Buscamos disfrutar de las notas naturales de una pieza bien lograda o bien degustar de una pieza más compleja en su composición de ingredientes, apreciar la propuesta del panadero sin opacar el pan con otros productos.

Para alimentos cortes pesados, estofados, embutidos o cazas grasas: Panes grandes, de altahidratación y miga contundente.

Requerimos de piezas grandes que toleren el empalme de los alimentos pero que tampoco se esfume su sensación al paladar.

Para alimentos ligeros, pollo, pescados blancos: Panes suaves en porciones pequeñas y de corteza fina.

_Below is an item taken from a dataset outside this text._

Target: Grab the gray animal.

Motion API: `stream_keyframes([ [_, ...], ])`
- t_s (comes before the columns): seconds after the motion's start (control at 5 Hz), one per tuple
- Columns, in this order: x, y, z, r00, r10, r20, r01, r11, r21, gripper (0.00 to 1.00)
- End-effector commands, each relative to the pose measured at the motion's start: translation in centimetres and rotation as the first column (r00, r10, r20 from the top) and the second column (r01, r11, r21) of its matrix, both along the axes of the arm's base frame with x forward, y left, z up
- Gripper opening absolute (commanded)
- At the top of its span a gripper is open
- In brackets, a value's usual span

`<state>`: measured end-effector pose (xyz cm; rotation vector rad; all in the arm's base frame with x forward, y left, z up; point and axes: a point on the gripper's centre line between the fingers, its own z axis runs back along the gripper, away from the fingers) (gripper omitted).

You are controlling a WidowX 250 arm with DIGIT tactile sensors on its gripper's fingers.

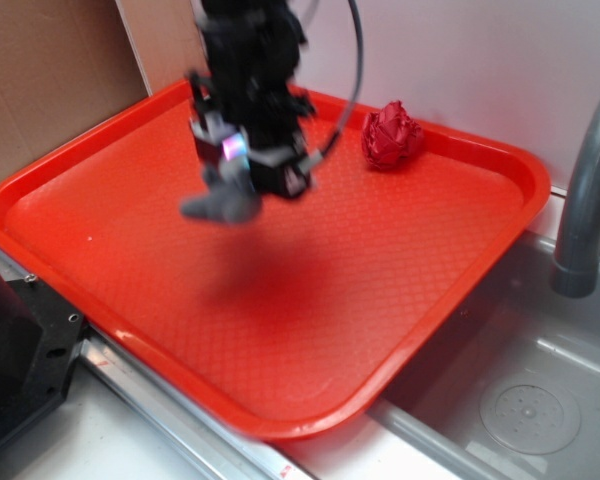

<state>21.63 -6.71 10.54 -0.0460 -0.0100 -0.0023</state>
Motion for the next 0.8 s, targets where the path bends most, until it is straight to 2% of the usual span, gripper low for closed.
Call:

Buscamos panes que no centren la atención del platillo en cuestión y que tengan una ligereza al paladar, tanto en sabor, aroma y textura que no descuadren contra el alimento principal.

Para el desayuno: Panes multigrano, con frutos secos y/o con frutas secas.

Se necesita de un producto que combine tanto con los sabores salados, así como las notas dulces que usualmente forman parte del común denominador en los desayunos, así como de un producto de una densidad calórica adecuada que aporte energía para arrancar el día.

Para ensaladas: Panes con verduras u hortalizas, frutos secos, hierbas aromáticas y/o especias.

Buscamos productos que además de aportar textura y la sensación de rigidez o peso a la ensalada contrasten y armonicen VS ingredientes y aliños o aderezos dándole mayor profundidad a la ensalada.

Para alimentos a la parrilla: Panes de miga y corteza contundente.

Requerimos de panes que no sucumban ante el peso del asado tanto por una miga y corteza que toleren las proteínas y demás elementos que salgan de la parrilla, así    como también de un sabor tenaz que no sobrelleve al asado, pero que tampoco se pierda entre las notas de ahumado propias del método de cocción.

Para el postre: Panes con frutos secos y/o con frutas secas.

Se necesita de un producto que combine las notas dulces de un postre, buscamos productos que combinen y contengan sabores usualmente utilizados en este tipo de productos.

Para quesos: Tostaditas, o panes de costra crocante y poca miga

Buscamos un contraste de texturas algo que aterrice la suavidad del queso. Sin embargo, requeriremos de un sabor tenue y suave, un perfil que no le quite protagonismo al queso o bien que inclusive ayude a suavizar al paladar las notas fuertes de un queso con carácter.

Para alimentos untables (pates): Pan blanco, de corteza gruesa pero suave.

Buscamos un empate de texturas algo que se asemeje a la suavidad de un paté de un sabor tenue y suave, un perfil que no le quite protagonismo al producto si no que más bien se fusione con el pate apenas pudiendo percibir que está presente.

Para dips y salsas: Palitos de pan, pan cortado en tiras, ganchos.

Requerimos de un producto rígido, que haga la función de utensilio y por ello que haga un contraste total de texturas entre la suavidad del dip vs la crocancia del pan.

Para adobos, alimentos granulados y salsas pastosas: Panes planos u hogazas de miga contundente de buena área y flexibilidad.

Requerimos de panes flexibles y con suficiente área superficial que puedan fungir como herramienta para sostener y llevar el producto a la boca.

Emparedados suaves: Buscamos bollos suaves con sabor neutro o pronunciado.

Su contenido será suave, proteínas molidas o cocidas por periodos prolongados, requiriendo de una mordida más suave por lo que el pan deberá ser lo suficientemente suave para ser troceados por dicha mordida.

Emparedados crocantes: Buscamos bollos u hogazas rusticas.

Su contenido tendrá cierta texturas y rigidez por lo general determinado por el tipo de proteína que contenga, propiciando una mordida mas fuerte misma que será capaz de trocear el pan.